Эти заявления, глубоко чуждые интересам всех прогрессивных людей, А.Д. Сахаров пытается оправдать грубым искажением советской действительности и вымышленными упреками в отношении социалистического строя… Мы выражаем свое возмущение заявлениями академика А.Д. Сахарова и решительно осуждаем его деятельность, порочащую честь и достоинство советского ученого. Мы надеемся, что академик Сахаров задумается над своими действиями".

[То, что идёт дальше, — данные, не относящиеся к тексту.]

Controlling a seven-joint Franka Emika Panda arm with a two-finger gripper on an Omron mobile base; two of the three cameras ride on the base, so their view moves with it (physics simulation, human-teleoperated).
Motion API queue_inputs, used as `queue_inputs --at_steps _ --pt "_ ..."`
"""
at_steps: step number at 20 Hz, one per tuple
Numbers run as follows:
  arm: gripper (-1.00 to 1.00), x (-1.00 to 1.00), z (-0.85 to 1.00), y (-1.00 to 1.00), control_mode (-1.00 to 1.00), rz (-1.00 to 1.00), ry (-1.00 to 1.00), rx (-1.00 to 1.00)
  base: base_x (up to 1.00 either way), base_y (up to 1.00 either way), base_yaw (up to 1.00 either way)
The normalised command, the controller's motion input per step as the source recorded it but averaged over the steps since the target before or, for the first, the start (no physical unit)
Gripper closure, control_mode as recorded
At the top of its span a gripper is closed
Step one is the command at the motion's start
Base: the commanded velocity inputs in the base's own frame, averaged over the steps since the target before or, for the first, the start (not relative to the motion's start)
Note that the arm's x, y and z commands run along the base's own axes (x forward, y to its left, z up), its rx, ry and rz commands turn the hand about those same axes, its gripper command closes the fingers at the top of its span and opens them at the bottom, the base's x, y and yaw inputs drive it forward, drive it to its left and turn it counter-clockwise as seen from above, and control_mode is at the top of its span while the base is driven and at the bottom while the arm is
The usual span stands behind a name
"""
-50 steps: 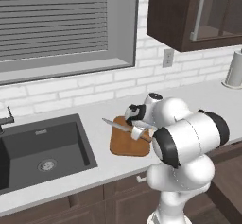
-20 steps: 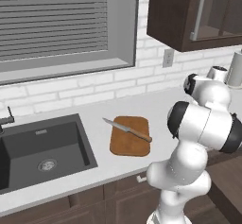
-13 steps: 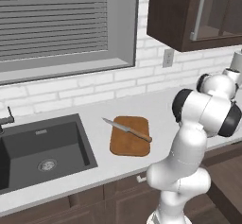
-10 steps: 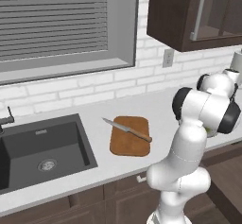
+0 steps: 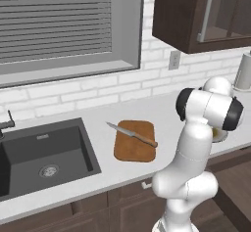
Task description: Pick up the knife from the drawer and place it on the cutting board. Then place the meat from the plate to the cutting board.
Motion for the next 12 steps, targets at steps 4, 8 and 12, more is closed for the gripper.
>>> queue_inputs --at_steps 4,8,12 --pt "-1.00 0.38 -0.06 0.01 -1.00 0.00 0.00 0.00 0.00 0.00 0.00" --pt "-1.00 0.52 -0.09 0.00 -1.00 0.00 0.00 0.00 0.00 0.00 0.00" --pt "-1.00 0.32 -0.48 0.00 -1.00 0.03 0.04 -0.05 0.00 0.00 0.00"
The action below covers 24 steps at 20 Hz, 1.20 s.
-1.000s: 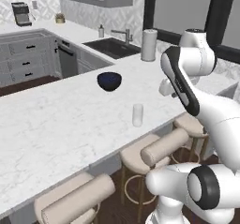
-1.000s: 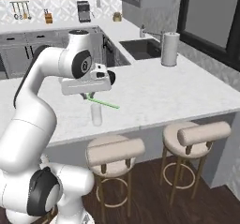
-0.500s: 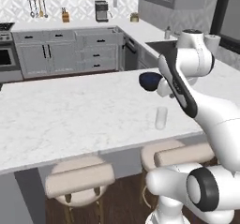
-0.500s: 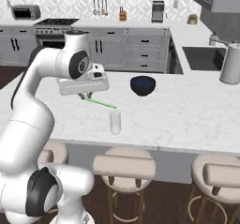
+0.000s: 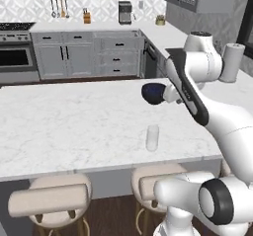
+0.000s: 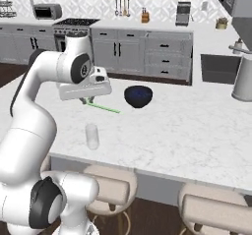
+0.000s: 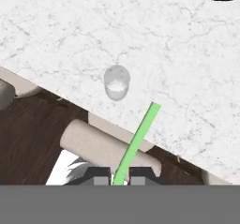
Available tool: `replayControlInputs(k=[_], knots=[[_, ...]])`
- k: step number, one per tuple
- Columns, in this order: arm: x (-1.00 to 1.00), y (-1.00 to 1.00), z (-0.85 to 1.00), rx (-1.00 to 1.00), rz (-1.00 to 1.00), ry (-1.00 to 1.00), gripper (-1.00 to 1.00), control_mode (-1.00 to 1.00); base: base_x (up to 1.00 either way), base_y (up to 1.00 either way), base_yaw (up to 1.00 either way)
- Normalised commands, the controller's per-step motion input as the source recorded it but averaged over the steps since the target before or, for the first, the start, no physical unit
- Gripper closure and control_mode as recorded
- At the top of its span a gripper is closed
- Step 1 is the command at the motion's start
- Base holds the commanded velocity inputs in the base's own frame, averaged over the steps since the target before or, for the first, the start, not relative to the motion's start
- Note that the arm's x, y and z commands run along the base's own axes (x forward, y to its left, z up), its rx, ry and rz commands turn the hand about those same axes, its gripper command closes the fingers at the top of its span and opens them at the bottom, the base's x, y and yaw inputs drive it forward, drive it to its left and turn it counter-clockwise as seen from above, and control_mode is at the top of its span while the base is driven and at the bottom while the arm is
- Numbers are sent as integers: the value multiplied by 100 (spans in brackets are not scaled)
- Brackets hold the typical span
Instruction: Take a straw from the drawer in front and place it inside the glass cup on the dining counter.
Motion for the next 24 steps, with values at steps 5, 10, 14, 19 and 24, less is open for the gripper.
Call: replayControlInputs(k=[5, 10, 14, 19, 24], knots=[[0, 0, 0, 0, 0, 0, 100, 100, 99, 12, -2], [29, 2, 17, 12, -1, 4, 100, -100, 17, 3, -1], [0, 0, 41, 34, 4, 0, 100, -100, 0, 0, 0], [-17, 0, 33, 41, 11, -6, 100, -100, 0, 0, 0], [-19, 4, 22, 41, 9, -9, 100, -100, 0, 0, 0]])
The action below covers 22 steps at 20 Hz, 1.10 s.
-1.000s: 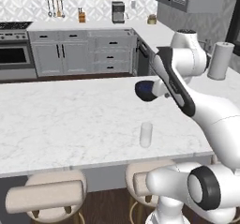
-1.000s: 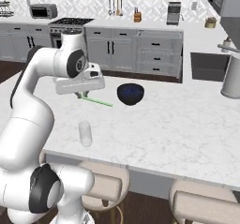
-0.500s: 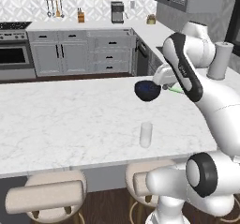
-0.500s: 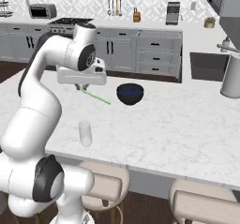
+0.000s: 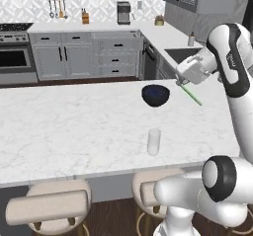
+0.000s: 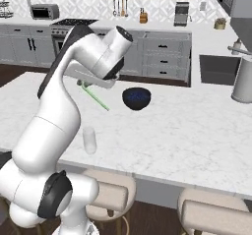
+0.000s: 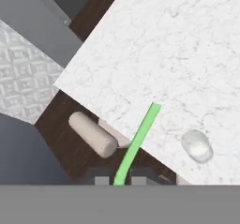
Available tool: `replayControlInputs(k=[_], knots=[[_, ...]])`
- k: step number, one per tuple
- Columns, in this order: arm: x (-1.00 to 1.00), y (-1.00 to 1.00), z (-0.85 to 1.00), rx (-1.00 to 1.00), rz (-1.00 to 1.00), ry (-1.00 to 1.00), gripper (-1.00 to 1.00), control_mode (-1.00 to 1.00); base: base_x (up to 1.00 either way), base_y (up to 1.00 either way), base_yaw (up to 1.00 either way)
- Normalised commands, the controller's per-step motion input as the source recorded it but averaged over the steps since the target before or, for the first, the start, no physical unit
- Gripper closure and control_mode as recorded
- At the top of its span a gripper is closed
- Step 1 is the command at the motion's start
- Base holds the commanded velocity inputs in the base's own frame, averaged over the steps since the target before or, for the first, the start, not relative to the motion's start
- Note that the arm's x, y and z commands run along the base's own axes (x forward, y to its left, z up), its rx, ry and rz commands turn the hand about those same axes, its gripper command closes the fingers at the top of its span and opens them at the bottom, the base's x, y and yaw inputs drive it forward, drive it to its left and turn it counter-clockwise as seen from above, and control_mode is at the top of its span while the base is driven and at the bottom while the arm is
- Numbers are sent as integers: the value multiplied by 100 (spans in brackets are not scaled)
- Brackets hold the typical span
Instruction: Take a straw from the drawer in front and place it inside the glass cup on the dining counter.
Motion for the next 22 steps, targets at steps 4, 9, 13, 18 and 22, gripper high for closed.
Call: replayControlInputs(k=[4, 9, 13, 18, 22], knots=[[-11, 6, 10, 43, 6, -8, 100, -100, 0, 0, 0], [-1, 26, 0, 33, 2, -3, 100, -100, 0, 0, 0], [2, 36, 0, 26, 0, 0, 100, -100, 0, 0, 0], [24, 27, 0, 19, 0, 1, 100, -100, 0, 0, 0], [37, 12, -1, 16, 1, 10, 100, -100, 0, 0, 0]])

Самого Сахарова в те дни в Москве не было — он с женой и приемным сыном Алексеем был на отдыхе в Армении. Но газета с публикацией нашла его и там. Вот как он сам описывает это:
"Утром Люся (Е. Боннэр. — Ф.Р.) достала газету, и мы своими глазами увидели печально-знаменитое заявление 40 академиков во главе с президентом Келдышем. Потом мне рассказывали разные истории, касавшиеся сбора подписей под этим письмом. Некоторые из подписавших объясняли свою подпись тем, что они считали (им "разъяснили"), что подобное письмо — единственный способ спасти меня от ареста. Капица, как я слышал, отказался подписывать. Зельдовичу не предлагали. Академик Александров (будущий президент) уклонился от подписи. Когда ему позвонили домой с предложением присоединиться к письму, кто-то из домашних сказал:
— Анатолий Петрович не может подойти, у него запой.
Причина вполне в народном духе. Но, может, это байка. Некоторые из подписавших тяжело переживали свой поступок, у некоторых возник тяжелый конфликт с детьми.

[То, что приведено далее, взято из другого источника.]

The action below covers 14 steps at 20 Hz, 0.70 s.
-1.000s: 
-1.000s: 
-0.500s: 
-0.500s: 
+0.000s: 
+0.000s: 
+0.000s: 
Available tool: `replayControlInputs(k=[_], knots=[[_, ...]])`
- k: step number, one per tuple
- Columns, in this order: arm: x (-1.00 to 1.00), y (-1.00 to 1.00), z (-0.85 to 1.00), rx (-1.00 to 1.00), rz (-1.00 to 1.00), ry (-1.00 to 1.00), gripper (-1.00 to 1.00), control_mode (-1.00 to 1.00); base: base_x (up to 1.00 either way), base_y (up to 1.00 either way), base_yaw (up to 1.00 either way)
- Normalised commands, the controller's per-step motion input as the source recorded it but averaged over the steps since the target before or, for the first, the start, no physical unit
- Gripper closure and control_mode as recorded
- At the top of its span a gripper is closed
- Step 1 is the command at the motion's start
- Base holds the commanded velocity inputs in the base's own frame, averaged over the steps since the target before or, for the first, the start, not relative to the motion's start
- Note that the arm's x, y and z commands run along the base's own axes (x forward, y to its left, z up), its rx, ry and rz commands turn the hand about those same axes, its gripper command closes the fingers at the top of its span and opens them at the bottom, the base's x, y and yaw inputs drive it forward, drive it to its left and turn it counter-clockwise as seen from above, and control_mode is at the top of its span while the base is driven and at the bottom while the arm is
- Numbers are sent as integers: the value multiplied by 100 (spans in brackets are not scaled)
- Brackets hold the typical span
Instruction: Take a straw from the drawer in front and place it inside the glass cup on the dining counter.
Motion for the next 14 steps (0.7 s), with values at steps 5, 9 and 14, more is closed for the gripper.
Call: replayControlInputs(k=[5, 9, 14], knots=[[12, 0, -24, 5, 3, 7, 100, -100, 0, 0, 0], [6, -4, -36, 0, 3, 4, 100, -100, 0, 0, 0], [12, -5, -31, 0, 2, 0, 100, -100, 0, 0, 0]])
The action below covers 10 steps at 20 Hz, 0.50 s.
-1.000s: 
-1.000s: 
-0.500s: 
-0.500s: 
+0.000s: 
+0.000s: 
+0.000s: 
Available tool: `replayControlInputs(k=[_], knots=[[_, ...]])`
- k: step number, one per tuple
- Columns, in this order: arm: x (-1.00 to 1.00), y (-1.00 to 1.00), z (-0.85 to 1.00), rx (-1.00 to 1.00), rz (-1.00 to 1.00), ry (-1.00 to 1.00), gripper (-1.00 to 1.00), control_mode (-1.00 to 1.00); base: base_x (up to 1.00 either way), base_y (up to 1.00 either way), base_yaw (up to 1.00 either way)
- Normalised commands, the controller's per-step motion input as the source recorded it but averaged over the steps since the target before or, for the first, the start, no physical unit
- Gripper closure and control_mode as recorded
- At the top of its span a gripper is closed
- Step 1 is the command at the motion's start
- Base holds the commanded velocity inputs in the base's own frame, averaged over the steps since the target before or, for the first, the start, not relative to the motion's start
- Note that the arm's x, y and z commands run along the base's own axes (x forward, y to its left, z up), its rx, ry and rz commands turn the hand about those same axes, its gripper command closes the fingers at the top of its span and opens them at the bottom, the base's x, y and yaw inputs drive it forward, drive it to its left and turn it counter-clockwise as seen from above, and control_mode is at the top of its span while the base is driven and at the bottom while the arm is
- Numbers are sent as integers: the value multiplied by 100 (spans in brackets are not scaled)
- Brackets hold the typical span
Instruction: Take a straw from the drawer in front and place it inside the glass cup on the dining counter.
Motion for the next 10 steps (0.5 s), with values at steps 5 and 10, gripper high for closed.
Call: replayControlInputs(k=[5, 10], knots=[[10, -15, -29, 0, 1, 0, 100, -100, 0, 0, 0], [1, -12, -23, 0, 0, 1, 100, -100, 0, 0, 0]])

Мы поняли, что дело очень серьезно, но решили не менять своих планов. К слову сказать, у нас не было трудностей с билетами — книжка Героя Социалистического Труда еще вполне действовала вплоть до января 1980 года. Из Еревана мы перебрались в Батуми; там на пляже услышали, как соседи обсуждают вслух что-то про отщепенца Сахарова…"
29 августа еще в одной столичной газете была опубликована заметка, имевшая пусть меньший, но все же определенный резонанс в обществе. Речь в ней шла не о политике, а об элементарной человеческой жалости к братьям нашим меньшим. Я имею в виду заметку Б. Яковлева "Трое на балконе", напечатанную в "Вечерней Москве". Суть ее в следующем.
На Троицкой улице строился 12-этажный дом. Однажды после смены трое строителей решили развлечься. Хлеб, оставшийся у них с обеда, они накрошили на крышу соседней котельной, залитую горячим варом. Расчет был прост: воробьи и голуби клюнут на приманку и намертво приклеятся к крыше. Вот смеху-то будет! Так оно и вышло: птицы стали слетаться к кормушке, а взлететь не могут. А трое дебилов знай себе гогочут. На шум из соседних окон стали выглядывать люди. Стали они совестить строителей, но те и ухом не ведут: крошат себе и крошат хлеб, заманивая новые жертвы. В конце концов нашлись смельчаки, которые вышли из своих квартир и бросились на помощь птицам. Из одиннадцати пернатых спасти удалось девять, два воробья погибли. У многих спасенных клювы были залеплены смолой, все перышки, лапки — сплошная смола. Спасителям пришлось до глубокой ночи очищать их от вара с помощью бензина, а где он был бессилен, приходилось вырезать перья.
На следующий день жильцы отнесли письмо-жалобу в монтажное управление № 8 3-го домостроительного комбината с просьбой наказать виновных в столь бесчеловечном поступке. Коллективная жалоба возымела действие: двоим живодерам был объявлен общественный выговор, третий был оштрафован. Да еще "Вечерка" их на весь город ославила.
29-30 августа в Москве продолжался суд над Петром Якиром и Виктором Красиным. Последний вспоминает: "На третий и четвертый день допрашивали свидетелей. Вызвали немногих. Человек десять, может быть, пятнадцать. Свидетели допрошены. Объявлен перерыв. После перерыва речь прокурора, из которой мы сможем узнать наконец, что нам "дадут".
В перерыве к нам подходит лейтенант, офицер из охраны Лефортовской тюрьмы, и спрашивает шутливым тоном, чего мы ждем от прокурора. Мы пожимаем плечами. "Ну вот, — говорит он весело, — перед каждым из вас микрофон. Что, если на каждый микрофон дадут по три года лагерей и три года ссылки? Устроит это вас?" Мы молчим.
В перерыве нас спускают в подвал. Забыл сказать: накануне я написал судье записку с просьбой держать нас с Петром вместе в перерывах. Судья разрешил. Нас заводят в камеру, у Петра начинается истерика. Он кидается на конвой, кричит: "Мы им дали все, сукам, а нам по шесть лет". Конвоиры (это лефортовские надзиратели) растерялись. "Успокойтесь, Петр Ионович. Все еще будет хорошо". Я утащил его внутрь камеры и, как мог, успокоил.